Posted by Jill | 8:30 PM
Twelve days ago I saw the news about Christopher Bowman's death on the news crawl on Morning Joe. Today I heard the news about the death of Heath Ledger on Newsradio 880, and my reaction was identical: "Oh, shit...."

One thing that happens when you get to be fifty is that you start recognizing the names of famous people who die, as the actors and celebrities you watched when you were a kid start to drop off one by one. Of course we had our share of young wasted lives too, during those few years when Jimi Hendrix, Janis Joplin, and Jim Morrison all decided that twenty-seven years was long enough to hang around. But when you hit middle age, and your own time gets shorter, the news that someone young and attractive and talented is gone amidst speculation of whether the death is due to suicide (which seems at this moment to be probably not the case), an accidental overdose (possible) a continuing substance abuse problem, or due to a bout with pneumonia that apparently he'd been fighting (revealed by TMZ's Harvey Levin on Countdown this evening just makes you angry.

I'm not sure why these deaths affect us the way they do.
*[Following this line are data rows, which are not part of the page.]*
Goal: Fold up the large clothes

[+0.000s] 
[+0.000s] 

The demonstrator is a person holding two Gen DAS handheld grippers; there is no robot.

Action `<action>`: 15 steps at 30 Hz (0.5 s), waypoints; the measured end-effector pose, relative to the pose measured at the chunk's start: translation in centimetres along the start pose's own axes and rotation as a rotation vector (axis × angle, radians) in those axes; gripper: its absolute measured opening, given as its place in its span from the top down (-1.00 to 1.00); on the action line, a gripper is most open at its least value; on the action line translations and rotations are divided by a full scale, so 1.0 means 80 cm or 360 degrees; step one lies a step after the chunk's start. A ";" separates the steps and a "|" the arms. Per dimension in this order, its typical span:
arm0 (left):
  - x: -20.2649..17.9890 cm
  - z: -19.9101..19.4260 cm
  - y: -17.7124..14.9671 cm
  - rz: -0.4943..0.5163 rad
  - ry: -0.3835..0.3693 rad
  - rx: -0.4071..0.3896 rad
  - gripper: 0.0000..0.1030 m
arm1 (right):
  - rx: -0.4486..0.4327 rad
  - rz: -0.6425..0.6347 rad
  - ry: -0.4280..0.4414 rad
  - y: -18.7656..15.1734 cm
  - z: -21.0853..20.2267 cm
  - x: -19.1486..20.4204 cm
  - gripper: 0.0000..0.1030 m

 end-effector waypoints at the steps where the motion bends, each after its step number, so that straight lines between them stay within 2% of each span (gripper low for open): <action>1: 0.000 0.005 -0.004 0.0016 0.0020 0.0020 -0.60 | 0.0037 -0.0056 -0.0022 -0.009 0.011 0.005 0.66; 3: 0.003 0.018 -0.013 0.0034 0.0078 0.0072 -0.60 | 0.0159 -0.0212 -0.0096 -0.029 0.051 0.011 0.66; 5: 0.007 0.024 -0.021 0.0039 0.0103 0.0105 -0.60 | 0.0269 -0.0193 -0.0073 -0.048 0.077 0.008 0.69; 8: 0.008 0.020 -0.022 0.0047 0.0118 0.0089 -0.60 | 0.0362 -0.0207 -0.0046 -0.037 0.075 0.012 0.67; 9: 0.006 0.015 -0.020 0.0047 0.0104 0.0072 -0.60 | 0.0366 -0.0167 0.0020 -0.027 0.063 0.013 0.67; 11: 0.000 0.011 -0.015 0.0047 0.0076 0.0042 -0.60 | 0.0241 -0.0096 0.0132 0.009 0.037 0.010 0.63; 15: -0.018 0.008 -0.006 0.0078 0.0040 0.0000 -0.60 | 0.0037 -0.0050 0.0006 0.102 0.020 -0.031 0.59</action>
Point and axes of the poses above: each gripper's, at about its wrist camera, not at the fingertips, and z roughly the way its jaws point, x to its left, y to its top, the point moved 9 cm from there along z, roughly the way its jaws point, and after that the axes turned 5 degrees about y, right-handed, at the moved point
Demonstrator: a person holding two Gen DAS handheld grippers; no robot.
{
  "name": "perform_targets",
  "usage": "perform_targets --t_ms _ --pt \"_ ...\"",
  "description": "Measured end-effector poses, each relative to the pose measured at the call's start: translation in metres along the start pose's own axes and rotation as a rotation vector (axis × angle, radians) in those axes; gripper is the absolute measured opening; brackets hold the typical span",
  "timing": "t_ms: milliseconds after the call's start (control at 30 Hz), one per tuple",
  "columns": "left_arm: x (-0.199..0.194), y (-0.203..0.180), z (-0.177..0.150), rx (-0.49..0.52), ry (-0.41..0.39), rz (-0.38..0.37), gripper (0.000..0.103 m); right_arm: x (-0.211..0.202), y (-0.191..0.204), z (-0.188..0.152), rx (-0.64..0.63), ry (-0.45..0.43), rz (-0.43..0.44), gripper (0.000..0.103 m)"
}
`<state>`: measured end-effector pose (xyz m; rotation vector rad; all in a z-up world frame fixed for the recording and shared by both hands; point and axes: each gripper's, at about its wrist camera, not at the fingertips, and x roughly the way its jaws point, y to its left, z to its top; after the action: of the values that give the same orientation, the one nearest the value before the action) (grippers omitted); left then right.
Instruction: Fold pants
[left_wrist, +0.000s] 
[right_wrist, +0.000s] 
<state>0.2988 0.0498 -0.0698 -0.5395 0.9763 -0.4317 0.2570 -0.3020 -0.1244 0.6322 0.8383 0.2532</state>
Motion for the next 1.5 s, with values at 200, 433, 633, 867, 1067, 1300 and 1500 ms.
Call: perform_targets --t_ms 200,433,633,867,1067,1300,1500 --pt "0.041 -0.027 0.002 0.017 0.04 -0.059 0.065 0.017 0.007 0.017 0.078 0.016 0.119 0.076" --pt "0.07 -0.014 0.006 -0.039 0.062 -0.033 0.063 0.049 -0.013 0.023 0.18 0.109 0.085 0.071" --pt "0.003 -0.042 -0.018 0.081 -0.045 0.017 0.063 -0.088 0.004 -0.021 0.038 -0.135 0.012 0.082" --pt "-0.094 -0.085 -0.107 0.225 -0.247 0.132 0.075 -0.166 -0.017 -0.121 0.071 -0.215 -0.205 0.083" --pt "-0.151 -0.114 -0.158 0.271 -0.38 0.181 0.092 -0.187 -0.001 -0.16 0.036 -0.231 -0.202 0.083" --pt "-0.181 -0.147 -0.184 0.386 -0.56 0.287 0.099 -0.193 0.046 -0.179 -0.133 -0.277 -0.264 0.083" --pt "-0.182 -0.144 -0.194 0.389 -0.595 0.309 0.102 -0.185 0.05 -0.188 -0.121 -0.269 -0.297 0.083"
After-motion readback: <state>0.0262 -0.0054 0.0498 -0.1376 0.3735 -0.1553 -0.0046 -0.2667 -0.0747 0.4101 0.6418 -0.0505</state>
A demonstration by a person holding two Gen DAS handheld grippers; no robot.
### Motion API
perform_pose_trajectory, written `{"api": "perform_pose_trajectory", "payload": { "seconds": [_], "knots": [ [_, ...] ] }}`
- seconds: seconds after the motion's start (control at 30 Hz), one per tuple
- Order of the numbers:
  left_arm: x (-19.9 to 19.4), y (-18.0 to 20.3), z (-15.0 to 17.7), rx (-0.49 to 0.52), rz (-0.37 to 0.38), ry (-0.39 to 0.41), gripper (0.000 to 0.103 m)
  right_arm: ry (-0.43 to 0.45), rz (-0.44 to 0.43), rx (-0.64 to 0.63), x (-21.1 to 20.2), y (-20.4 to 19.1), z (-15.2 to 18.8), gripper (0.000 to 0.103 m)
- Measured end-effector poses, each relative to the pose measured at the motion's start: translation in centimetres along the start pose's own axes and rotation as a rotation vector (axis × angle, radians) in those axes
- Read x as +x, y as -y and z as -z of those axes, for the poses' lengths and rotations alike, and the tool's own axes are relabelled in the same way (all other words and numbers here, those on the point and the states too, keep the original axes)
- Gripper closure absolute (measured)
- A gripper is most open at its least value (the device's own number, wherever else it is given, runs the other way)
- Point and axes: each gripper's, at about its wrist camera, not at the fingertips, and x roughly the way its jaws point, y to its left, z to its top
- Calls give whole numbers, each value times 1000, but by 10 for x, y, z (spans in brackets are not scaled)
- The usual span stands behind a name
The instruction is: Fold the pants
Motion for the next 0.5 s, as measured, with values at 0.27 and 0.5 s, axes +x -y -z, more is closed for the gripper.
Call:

Even now, two weeks after Bowman's death, most of the traffic coming here from Google is from searches for information on this male figure skater whose career ended fifteen years ago, and of whom you'd think most people had never heard. Perhaps it's because we think we know them because we see them on a screen; or perhaps it's that we think that they are somehow happier than we are because they live lives we can't even imagine -- and then it's a shock to find out that they have problems with depression and mental illness (Bowman was, it turns out, bipolar, which explains a great deal about his conduct during his skating career). Perhaps the deaths of people like Bowman and Heath Ledger and the similarly untimely death last week of the young and troubled actor Brad Renfro helps us to appreciate our own lives.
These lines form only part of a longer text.